EXERCISE INSTRUCTIONS. Print each line exactly, beginning with the one where "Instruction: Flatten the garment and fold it" appears and ending at the last line below.

##############################

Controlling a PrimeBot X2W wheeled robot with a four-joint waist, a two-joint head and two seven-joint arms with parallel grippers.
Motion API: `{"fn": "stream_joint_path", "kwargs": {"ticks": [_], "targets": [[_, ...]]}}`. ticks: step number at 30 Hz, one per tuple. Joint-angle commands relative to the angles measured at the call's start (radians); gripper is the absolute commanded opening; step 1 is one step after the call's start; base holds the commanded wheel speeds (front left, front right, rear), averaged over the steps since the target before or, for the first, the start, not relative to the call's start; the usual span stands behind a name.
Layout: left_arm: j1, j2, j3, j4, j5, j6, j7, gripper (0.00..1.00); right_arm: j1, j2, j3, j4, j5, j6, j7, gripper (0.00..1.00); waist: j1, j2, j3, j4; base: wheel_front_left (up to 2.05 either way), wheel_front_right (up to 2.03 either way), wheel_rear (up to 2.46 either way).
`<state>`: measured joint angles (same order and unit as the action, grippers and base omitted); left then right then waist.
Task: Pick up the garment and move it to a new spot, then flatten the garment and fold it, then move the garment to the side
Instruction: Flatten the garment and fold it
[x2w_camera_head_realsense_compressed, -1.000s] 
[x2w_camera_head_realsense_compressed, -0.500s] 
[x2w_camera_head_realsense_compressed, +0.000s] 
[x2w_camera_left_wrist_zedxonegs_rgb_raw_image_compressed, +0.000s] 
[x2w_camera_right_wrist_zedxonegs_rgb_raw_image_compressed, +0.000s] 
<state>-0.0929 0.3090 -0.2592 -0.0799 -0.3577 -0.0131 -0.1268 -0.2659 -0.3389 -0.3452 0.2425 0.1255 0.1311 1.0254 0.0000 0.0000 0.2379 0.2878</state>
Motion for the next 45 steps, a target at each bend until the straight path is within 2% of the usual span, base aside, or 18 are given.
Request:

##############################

WORKED SOLUTION.
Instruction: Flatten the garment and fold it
[x2w_camera_head_realsense_compressed, -1.000s] 
[x2w_camera_head_realsense_compressed, -0.500s] 
[x2w_camera_head_realsense_compressed, +0.000s] 
[x2w_camera_left_wrist_zedxonegs_rgb_raw_image_compressed, +0.000s] 
[x2w_camera_right_wrist_zedxonegs_rgb_raw_image_compressed, +0.000s] 
<state>-0.0929 0.3090 -0.2592 -0.0799 -0.3577 -0.0131 -0.1268 -0.2659 -0.3389 -0.3452 0.2425 0.1255 0.1311 1.0254 0.0000 0.0000 0.2379 0.2878</state>
Motion for the next 45 steps, a target at each bend until the straight path is within 2% of the usual span, base aside, or 18 are given.
Request:

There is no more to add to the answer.